Briar laughed, the sound sharp and bitter. "You know what? Figure it out amongst yourselves. That's what you're going to do anyway."

She pushed past Arion, who stood frozen by her outburst. Past Thaine, who for once had no sarcastic comment. Past the guards who parted automatically.

"Briar, wait—" Arion started.

"No." She didn't turn around. "I'm done being told what to do. When you've all decided my fate, you can let me know. I'll be in my room. Or wherever you've decided I should be."

She strode toward the palace entrance, Frederick still hidden in her hair, the only one who hadn't tried to claim or save or fix her. Behind her, the courtyard remained silent, five powerful beings left standing in the wreckage, none of them sure what to do with a human woman who refused to be what any of them needed her to be.

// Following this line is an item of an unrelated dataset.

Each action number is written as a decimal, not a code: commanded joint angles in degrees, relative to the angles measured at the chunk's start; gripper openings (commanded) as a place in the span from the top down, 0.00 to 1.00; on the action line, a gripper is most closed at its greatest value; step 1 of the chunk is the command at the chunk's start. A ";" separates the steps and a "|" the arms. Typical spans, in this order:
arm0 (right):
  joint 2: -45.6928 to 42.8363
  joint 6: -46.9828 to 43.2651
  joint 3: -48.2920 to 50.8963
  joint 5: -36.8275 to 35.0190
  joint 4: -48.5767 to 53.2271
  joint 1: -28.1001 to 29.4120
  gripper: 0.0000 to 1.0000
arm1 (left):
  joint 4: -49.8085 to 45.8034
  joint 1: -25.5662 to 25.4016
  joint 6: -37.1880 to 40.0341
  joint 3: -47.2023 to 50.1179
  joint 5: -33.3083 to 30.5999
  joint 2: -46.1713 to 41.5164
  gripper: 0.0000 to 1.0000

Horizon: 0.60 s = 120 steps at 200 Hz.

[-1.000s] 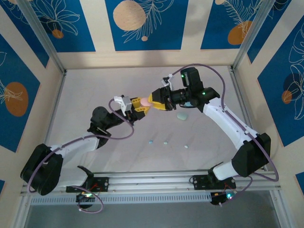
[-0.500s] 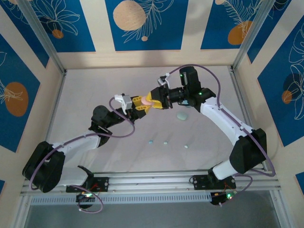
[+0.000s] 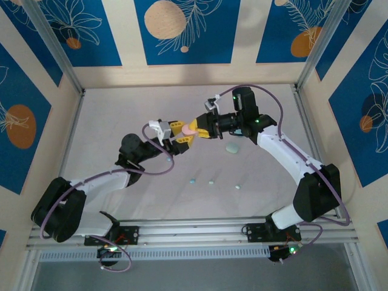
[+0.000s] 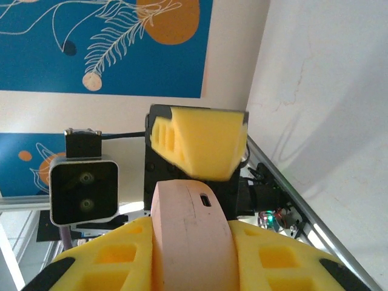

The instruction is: Insert the wireless bluetooth earbuds into the charging case

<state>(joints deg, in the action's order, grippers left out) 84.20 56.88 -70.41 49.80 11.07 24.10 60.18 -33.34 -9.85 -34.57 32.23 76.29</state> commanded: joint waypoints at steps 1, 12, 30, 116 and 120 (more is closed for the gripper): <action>-1.99 0.90 2.39 -2.96 -2.23 -2.31 0.79 | -3.79 -0.16 2.95 -0.53 -2.27 -0.77 0.36; -1.32 0.37 3.23 -6.19 -2.16 -3.44 0.79 | -10.80 -0.12 6.57 0.38 -4.33 -3.11 0.32; 1.23 -5.29 2.67 -16.47 3.74 -4.28 0.78 | -23.56 -0.13 10.73 1.87 -11.12 -8.25 0.26; 32.21 -12.68 -13.16 -26.76 7.24 -4.78 0.78 | -58.03 0.04 7.40 -0.53 -30.38 -28.62 0.20; 32.75 -12.67 -13.68 -26.60 7.14 -4.76 0.77 | -58.53 0.04 7.18 -0.68 -30.42 -28.92 0.20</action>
<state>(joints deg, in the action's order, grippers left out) 112.92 46.87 -77.89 24.80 16.40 18.61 11.46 -33.34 -1.19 -32.93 6.90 50.04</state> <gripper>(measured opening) 0.281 0.795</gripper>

The garden terrace existed in that strange space between wild and cultivated that the Star Court favored—roses that bloomed in impossible colors but grew however they pleased, fountains whose water sang but followed no predictable pattern. Briar stood at the stone railing, gripping it hard enough that the cold bit into her palms, trying to let the familiar-unfamiliar beauty calm the storm in her chest.

It wasn't working.

"That was quite the performance."

She didn't turn. She'd felt him arrive, that particular heaviness in the air that came with his presence. Like smoke before a fire.

"Go away, Karse."

"No." He moved closer, and she could hear the lazy satisfaction in his voice. "I particularly enjoyed the part where you told them all to figure it out themselves. The princeling looked like you'd slapped him. Which you did, technically."

"I'm not in the mood for—"

"For what? Truth?" He was beside her now, leaning against the railing with casual disregard for the drop below. "You're magnificent when you're angry. All that suppressed fury finally given voice. Much better than the cowering thing you've been doing."

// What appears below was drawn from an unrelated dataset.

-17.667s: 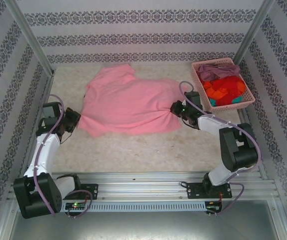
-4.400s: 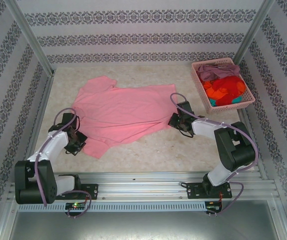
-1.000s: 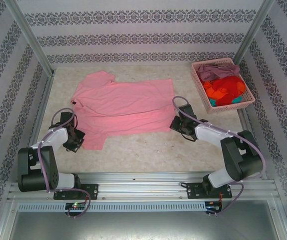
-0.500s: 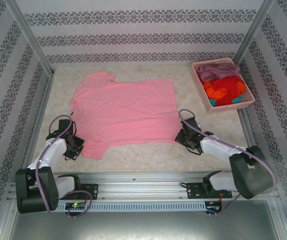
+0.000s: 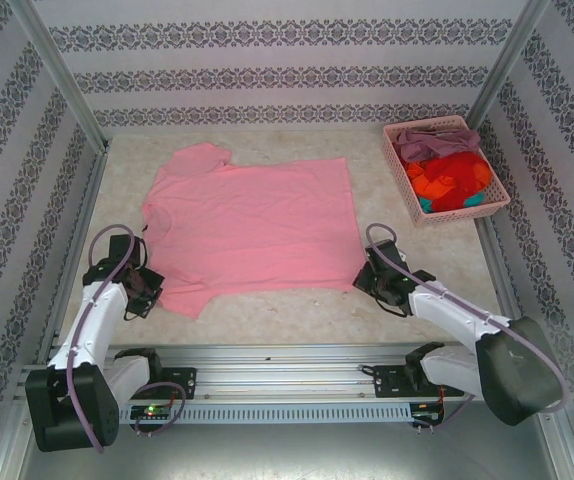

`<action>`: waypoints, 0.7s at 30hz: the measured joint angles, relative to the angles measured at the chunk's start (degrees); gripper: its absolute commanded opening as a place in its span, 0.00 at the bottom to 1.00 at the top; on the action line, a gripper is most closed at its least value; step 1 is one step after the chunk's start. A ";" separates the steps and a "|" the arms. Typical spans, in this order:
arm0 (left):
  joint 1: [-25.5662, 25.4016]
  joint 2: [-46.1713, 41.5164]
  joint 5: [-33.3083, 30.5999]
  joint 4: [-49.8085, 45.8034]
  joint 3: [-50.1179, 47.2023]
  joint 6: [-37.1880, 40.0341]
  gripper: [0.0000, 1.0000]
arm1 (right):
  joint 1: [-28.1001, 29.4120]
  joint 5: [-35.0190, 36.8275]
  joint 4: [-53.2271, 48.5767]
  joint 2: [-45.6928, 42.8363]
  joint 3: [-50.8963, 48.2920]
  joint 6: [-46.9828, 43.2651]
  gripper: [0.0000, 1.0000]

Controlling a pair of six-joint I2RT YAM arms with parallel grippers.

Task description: Fold and stack the t-shirts

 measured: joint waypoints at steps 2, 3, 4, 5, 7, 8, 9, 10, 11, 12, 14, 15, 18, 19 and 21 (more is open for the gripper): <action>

She turned on him, ready to unleash that fury he claimed to admire. "Cowering? I've been—"

"Letting them shuffle you around like a chess piece." His reptilian eyes caught the moonlight, reflecting it back in golds and greens. "The Forest Lord cast you out, the princeling carried you here, the huntsman plans to drag you back. Even I claimed you as mine. And you've just... accepted it all."

"I haven't accepted anything!"

"Haven't you?" He tilted his head, studying her with that unnerving intensity. "Until five minutes ago, you were letting them debate your future without you. Like a good, obedient human."

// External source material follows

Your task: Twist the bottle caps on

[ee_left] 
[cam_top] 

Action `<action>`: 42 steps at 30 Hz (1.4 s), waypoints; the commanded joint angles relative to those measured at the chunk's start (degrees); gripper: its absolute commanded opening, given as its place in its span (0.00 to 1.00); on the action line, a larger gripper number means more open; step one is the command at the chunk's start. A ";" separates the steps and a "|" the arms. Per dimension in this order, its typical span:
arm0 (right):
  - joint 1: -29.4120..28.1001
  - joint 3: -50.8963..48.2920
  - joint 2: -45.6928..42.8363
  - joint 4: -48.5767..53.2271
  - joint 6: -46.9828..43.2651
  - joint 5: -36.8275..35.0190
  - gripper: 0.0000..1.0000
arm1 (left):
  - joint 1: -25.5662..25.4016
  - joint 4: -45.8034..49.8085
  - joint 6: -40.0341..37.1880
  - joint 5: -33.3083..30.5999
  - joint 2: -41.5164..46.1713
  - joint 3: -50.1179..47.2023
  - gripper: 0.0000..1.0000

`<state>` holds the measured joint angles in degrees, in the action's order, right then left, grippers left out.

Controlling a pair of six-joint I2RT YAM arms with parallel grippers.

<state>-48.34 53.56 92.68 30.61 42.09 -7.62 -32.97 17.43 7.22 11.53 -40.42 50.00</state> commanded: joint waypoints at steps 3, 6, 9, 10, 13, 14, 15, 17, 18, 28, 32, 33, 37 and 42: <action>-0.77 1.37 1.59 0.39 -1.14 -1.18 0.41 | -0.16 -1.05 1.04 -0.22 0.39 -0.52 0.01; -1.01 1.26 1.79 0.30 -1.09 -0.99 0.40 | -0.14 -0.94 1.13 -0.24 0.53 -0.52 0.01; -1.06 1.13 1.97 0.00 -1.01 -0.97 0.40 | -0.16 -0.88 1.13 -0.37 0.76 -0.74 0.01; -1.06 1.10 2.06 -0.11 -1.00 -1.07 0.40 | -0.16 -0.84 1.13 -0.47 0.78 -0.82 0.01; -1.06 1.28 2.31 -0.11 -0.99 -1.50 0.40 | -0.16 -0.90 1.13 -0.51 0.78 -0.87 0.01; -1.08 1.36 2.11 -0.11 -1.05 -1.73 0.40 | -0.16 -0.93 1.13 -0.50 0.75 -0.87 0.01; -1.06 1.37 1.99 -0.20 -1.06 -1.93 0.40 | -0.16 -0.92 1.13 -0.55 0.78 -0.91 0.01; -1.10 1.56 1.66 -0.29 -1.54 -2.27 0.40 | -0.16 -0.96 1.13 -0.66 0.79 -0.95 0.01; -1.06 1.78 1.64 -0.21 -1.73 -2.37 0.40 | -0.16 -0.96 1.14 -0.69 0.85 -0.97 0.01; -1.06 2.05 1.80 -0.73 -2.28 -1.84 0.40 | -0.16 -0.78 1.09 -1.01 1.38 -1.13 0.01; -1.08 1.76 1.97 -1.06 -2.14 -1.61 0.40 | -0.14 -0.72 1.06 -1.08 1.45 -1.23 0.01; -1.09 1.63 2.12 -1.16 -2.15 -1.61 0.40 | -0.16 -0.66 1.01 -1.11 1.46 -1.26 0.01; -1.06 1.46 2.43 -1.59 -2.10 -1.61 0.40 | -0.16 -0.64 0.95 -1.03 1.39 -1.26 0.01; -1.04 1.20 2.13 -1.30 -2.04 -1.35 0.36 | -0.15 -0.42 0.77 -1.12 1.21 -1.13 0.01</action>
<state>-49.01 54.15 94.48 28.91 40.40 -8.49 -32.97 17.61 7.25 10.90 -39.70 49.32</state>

The rage that had started to cool flared white-hot again. "Don't you dare—"

"I dare whatever I want." He pushed off the railing, moving into her space with predatory grace. "That's the difference between us. I take what I want. You wait for permission that never comes."

"I don't wait for—"

"You wanted to stay with him. The Forest Lord. You chose it. But the moment he cast you out, did you fight? Did you refuse to leave? No. You ran like frightened prey."

"He would have killed me!"

"So?" Karse stepped closer, close enough that she could feel the unnatural heat radiating from his skin. "At least it would have been on your terms. Instead, you're here, letting everyone else decide whether you go back to someone who discarded you or stay with people who see you as something to protect. Never as something with teeth of its own."

"I have teeth," she snarled.

His smile was slow, appreciative. "Then use them."